Conceptually, a thread is a distinct flow of control within a program. A thread is similar to the more familiar notion of a process, except that multiple threads within the same application share much of the same state, in particular, they run in the same address space or memory space.

Sharing the address space between threads has a big advantage as it allows the reuse of the same data space between threads. If we had a separate small data stack, local to each thread, then data sharing and data synchronization can become a big problem in programs. This is essentially the same situation that we encounter related to Session state sharing across JVM clusters in production clustered environments. Distinct address spaces would require a complex mechanism to share the mutable state across thread spaces as soon as the thread mutates its local address space. In essence, it would require address space synchronization mechanisms built into the processor platforms that use Java.

So to prevent this problem threads don’t hold their state (except when you use ThreadLocal) but instead, rely on the program’s address space for all their data input needs. Though this solves the immediate problems of data synchronization across threads, it creates another set of issues called race conditions which can make threads see stale data view of a master address space. However, this problem is much easier to solve by building thread-safe classes.

What is Thread Safety

Thread safety is an invariable attempt to design class constructs so that their objects or instances, when accessed from multiple threads, still demonstrate the idempotent behavior as they would, if accessed from a single-threaded model.

Since a single thread model access to an object is not a valid multithreaded model para-diagram, hence no matter how well an object or a component set behaves in a single thread model setup, it cannot be succinctly called 'thread-safe. Whether an object needs to be thread-safe or not depends on how that object is used instead of what it does. For some situations, complete thread safety may be a high requirement, but in some other cases, a 95% to 98% thread-safety coverage may be sufficient.

Thread safety problems are always caused when two or more threads have mutable access to the same shared data set. When threads start reading and writing some shared variable without any control then data-based problems start showing up. Since threads share the same address space this is bound to happen, especially when we have to rely on the Operating System’s capabilities and good faith about when to swap the threads in and out. Application design should strive to build classes and components to be thread safe from the very beginning. Age old concepts of encapsulation and abstraction are our best friends here. Debugging and refactoring a poorly written component set to be thread safe can be a herculean task and sometimes even a nightmare. So it's important to understand and employ correct thread safe class design principles from the very start.

How to make classes Thread Safe

At a high level, thread safety is a very simple concept, theoretically. If we allow free reading access to an object’s state but control the writing access we can make the object 100% thread-safe. This is the most logical way to do it. We need to take care of two things here:

  • As long as the state variables are not being modified e.g: a final int value, it is safe to allow multiple threads to read it freely.
  • When an action involves a write operation to be executed, we get and hold a lock on the variable and don’t allow any read operations to pursue until the write is finished.
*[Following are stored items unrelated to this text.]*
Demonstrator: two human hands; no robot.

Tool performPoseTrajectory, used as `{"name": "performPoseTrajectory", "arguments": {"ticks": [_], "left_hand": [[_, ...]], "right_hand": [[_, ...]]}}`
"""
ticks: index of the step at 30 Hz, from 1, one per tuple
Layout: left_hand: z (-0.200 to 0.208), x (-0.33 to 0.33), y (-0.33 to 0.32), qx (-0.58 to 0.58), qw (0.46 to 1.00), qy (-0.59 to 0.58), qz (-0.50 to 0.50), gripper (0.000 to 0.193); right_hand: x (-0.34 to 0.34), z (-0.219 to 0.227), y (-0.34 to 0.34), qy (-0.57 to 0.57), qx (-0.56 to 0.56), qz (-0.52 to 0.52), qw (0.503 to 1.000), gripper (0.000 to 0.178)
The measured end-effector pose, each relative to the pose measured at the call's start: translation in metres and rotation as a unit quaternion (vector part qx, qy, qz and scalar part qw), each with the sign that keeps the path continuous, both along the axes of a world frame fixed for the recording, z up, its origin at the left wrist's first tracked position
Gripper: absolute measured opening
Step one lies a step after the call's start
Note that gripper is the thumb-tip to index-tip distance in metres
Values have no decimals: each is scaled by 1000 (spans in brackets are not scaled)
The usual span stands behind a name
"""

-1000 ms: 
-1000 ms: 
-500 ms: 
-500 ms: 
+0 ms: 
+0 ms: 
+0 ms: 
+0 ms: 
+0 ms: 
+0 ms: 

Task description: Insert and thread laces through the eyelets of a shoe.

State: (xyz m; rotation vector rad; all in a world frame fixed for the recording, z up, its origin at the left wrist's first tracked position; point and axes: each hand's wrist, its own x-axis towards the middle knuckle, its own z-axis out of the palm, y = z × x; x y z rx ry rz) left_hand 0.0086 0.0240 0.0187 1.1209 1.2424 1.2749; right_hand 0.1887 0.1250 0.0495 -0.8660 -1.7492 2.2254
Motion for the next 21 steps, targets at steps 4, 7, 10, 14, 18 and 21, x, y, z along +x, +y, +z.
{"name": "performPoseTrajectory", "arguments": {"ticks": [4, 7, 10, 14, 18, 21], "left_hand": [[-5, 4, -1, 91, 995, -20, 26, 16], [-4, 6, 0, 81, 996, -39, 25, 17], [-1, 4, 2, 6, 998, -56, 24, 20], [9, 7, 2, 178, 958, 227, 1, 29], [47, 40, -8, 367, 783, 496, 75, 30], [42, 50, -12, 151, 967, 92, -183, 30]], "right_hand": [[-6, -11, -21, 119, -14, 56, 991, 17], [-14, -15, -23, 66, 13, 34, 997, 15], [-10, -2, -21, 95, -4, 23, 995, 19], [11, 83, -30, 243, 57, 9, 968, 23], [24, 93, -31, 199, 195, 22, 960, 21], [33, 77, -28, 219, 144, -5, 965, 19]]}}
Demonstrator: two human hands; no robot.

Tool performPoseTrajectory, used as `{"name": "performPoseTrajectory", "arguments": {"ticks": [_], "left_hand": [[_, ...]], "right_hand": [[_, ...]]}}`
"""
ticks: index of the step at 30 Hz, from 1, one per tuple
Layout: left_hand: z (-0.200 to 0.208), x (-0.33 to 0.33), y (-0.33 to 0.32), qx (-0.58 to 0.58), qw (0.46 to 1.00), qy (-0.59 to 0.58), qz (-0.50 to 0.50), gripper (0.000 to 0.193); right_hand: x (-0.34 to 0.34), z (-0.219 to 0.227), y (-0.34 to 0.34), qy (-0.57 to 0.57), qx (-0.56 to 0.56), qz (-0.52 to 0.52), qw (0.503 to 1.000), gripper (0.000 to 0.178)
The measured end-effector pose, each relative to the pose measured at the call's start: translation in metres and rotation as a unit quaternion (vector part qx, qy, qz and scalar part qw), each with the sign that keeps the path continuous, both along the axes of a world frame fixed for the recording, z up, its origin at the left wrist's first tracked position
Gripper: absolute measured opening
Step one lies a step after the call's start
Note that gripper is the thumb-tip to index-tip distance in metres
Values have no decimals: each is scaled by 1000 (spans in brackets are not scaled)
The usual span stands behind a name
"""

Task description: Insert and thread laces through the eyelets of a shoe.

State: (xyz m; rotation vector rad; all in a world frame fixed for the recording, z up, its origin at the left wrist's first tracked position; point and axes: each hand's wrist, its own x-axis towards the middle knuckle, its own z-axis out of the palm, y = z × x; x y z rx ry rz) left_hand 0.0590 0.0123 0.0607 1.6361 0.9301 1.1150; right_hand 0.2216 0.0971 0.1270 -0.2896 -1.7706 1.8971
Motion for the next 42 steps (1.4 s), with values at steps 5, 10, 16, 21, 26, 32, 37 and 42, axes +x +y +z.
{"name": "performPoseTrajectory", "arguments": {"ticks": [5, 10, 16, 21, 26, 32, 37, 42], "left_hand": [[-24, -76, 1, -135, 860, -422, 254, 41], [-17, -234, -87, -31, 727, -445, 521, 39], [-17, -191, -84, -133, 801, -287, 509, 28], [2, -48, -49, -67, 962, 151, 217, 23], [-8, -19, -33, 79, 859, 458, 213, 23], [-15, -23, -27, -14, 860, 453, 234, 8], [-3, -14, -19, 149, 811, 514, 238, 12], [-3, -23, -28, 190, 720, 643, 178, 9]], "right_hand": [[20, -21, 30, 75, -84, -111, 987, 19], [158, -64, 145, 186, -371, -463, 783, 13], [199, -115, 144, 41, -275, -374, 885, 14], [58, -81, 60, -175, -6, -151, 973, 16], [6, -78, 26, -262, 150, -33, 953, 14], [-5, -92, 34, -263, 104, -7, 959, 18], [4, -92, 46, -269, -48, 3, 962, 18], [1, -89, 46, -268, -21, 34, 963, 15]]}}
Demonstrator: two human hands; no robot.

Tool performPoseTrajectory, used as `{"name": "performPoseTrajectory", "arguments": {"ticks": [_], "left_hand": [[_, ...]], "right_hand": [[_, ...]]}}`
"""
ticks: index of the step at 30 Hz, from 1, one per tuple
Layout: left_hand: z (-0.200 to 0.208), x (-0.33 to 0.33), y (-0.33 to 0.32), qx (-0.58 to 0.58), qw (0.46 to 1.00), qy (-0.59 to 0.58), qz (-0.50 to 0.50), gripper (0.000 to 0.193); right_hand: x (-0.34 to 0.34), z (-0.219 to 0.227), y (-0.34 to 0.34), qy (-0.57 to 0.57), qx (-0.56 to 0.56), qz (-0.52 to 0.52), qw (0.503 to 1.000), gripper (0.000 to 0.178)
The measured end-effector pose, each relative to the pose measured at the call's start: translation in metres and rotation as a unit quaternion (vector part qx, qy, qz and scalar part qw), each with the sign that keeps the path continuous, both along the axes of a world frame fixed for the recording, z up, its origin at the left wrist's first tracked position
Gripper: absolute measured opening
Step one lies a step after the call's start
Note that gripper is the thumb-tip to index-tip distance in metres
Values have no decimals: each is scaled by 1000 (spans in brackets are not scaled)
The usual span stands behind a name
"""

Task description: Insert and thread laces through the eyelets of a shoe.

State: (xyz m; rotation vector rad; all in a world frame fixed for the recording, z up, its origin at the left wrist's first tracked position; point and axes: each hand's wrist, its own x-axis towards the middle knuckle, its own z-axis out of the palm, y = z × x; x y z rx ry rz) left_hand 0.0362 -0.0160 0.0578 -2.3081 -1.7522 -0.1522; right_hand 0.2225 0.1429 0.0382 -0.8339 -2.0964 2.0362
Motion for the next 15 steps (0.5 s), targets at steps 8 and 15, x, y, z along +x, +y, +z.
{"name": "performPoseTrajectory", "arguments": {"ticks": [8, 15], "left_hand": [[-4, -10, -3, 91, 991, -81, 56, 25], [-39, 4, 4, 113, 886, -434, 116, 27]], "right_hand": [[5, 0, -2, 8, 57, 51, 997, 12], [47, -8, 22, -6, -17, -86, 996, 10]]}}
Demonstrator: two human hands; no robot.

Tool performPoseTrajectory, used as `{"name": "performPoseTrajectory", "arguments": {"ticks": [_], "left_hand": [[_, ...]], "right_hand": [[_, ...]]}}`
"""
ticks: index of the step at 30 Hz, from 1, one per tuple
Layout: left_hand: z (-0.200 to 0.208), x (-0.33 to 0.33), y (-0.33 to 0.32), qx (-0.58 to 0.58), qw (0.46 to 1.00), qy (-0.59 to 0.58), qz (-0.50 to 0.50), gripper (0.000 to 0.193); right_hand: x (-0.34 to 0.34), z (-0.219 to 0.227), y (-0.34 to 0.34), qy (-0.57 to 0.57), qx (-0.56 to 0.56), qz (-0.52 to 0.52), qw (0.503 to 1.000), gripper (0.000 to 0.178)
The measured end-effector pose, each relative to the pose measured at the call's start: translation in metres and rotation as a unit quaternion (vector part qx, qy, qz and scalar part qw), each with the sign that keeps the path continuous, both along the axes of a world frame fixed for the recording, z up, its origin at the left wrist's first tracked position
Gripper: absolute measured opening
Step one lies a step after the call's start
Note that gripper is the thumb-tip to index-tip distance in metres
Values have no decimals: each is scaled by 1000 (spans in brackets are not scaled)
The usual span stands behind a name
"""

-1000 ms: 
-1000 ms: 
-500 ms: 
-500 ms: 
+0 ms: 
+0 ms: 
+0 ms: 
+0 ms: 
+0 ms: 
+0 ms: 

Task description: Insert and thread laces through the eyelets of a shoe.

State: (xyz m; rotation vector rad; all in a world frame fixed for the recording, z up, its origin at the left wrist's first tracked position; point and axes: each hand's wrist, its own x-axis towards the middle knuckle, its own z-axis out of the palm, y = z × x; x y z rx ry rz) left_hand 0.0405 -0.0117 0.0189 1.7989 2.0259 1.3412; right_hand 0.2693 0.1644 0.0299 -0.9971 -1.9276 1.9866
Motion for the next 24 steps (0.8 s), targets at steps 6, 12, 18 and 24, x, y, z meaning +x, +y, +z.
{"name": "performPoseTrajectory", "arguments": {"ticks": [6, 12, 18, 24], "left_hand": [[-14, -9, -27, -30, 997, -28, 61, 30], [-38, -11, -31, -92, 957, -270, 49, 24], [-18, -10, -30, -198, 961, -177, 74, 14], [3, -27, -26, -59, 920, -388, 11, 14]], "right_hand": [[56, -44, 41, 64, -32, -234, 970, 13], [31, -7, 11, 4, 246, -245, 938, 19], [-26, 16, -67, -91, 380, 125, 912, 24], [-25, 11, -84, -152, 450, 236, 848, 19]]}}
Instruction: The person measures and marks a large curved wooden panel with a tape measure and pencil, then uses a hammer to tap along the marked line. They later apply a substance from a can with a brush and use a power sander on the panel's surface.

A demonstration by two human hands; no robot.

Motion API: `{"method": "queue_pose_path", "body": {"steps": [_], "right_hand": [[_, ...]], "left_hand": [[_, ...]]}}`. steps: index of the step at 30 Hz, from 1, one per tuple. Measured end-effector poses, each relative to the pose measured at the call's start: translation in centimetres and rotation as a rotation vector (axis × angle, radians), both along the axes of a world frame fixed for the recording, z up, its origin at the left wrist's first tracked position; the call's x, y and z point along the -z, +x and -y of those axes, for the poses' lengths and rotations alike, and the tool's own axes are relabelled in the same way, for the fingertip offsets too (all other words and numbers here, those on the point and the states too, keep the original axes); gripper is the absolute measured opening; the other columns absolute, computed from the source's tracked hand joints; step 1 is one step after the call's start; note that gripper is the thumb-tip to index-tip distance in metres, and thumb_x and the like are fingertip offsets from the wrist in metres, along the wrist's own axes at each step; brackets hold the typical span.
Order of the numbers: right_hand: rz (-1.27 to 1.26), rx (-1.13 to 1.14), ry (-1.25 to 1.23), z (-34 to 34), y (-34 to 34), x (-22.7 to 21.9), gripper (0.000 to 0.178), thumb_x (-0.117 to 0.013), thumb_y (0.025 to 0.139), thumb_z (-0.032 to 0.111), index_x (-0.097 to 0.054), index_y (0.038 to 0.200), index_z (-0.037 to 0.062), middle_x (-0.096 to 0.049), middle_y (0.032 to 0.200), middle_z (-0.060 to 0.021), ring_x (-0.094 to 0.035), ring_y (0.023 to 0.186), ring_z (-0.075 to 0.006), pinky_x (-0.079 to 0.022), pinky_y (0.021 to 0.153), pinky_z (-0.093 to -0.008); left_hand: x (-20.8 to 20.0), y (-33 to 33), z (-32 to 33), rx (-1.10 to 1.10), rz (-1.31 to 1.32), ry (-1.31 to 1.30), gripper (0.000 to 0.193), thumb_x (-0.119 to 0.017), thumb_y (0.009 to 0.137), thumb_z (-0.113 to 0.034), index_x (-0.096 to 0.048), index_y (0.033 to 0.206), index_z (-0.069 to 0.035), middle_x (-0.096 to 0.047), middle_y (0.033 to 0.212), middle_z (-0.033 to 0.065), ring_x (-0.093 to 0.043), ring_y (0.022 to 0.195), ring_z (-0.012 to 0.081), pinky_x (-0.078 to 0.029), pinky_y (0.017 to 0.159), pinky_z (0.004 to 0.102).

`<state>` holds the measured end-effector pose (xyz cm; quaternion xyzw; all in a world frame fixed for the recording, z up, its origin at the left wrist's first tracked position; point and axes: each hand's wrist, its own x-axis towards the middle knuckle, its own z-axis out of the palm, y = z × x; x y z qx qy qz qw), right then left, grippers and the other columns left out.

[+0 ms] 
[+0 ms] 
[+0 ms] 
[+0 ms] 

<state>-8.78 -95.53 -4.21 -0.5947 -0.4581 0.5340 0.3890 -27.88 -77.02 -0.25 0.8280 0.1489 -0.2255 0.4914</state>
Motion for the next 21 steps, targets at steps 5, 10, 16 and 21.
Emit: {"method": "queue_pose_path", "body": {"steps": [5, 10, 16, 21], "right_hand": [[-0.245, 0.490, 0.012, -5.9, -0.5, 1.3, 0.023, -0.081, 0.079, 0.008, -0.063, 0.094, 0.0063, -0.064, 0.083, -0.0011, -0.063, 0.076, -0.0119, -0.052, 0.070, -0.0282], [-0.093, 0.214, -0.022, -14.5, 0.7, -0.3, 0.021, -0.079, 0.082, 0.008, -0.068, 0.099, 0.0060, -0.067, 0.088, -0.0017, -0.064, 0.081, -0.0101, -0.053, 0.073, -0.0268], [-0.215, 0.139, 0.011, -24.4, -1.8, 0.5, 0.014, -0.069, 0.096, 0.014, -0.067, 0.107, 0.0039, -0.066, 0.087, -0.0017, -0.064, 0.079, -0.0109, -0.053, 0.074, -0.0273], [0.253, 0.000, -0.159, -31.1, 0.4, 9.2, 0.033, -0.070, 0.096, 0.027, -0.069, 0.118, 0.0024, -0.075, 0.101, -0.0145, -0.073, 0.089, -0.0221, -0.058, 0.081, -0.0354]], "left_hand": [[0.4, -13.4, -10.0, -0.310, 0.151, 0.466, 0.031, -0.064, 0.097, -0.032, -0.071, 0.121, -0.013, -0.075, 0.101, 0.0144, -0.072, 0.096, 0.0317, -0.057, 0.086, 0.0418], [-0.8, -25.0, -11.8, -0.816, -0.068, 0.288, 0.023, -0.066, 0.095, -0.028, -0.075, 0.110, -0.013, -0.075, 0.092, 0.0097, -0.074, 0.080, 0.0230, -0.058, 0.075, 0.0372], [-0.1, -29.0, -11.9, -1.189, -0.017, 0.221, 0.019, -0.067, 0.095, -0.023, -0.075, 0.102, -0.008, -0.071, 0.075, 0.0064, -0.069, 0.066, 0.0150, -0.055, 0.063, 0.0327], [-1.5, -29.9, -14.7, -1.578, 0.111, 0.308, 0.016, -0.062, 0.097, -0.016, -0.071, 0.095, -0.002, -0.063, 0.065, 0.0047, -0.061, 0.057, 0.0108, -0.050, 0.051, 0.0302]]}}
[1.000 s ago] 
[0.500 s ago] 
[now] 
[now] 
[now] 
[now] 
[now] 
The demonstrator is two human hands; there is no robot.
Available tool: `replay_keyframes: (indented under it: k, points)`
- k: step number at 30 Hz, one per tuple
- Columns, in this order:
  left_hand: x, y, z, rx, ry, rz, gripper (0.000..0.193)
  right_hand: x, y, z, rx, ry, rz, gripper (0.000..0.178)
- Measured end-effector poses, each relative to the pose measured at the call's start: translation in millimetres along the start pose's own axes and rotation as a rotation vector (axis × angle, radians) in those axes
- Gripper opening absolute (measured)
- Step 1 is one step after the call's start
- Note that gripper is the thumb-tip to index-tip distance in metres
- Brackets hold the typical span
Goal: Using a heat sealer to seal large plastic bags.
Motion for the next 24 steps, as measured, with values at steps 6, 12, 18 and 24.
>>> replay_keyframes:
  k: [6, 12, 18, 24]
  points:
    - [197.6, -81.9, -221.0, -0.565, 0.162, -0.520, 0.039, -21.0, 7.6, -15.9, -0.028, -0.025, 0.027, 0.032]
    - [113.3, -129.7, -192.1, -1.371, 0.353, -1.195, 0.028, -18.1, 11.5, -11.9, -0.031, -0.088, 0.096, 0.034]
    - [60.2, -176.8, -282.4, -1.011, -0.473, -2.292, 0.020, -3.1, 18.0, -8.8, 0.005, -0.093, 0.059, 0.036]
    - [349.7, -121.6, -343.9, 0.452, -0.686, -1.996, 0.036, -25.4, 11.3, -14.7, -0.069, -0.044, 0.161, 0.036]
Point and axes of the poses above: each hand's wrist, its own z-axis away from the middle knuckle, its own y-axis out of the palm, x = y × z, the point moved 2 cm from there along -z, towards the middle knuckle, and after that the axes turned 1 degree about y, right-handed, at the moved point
In parts, this is essentially what volatile does.
To make this strategy a flying success only thing that we need to do, as programmers, is make sure that when write blocks the read operations, the read and write operations use the same lock mechanism to test if the lock is free or not. If we can do this then we can get perfect thread safety. This is exactly what the synchronized keyword or intrinsic locks (or monitor locks) do. Though our programs would start behaving correctly in a multithreaded setup, however, this approach has two big problems both of which convene to the same outcome.

Threads would block each other: When a write operation happens the read would block since we have synchronized the write blocks. Then again when a read happens, the write and other reads would also have to be blocked because in a multithreaded setup we really don’t know exactly when a read or a write would happen and thus we need to synchronize the reads also to prevent them from being interleaving with writes. So in the end we essentially are making the program single threaded in nature. Since only one thread would always actually be alive doing the read/write, so even if we have hundreds of threads they just wait out for a chance. Economically, we are not making effective use of those 8 CPUs with 4 cores each (that we have in the production environment) since at any time only 1 thread would be active when we could harness about 32 threads in parallel. This is the problem in any synchronized java class and in the ConcurrentCollections of the java.util API.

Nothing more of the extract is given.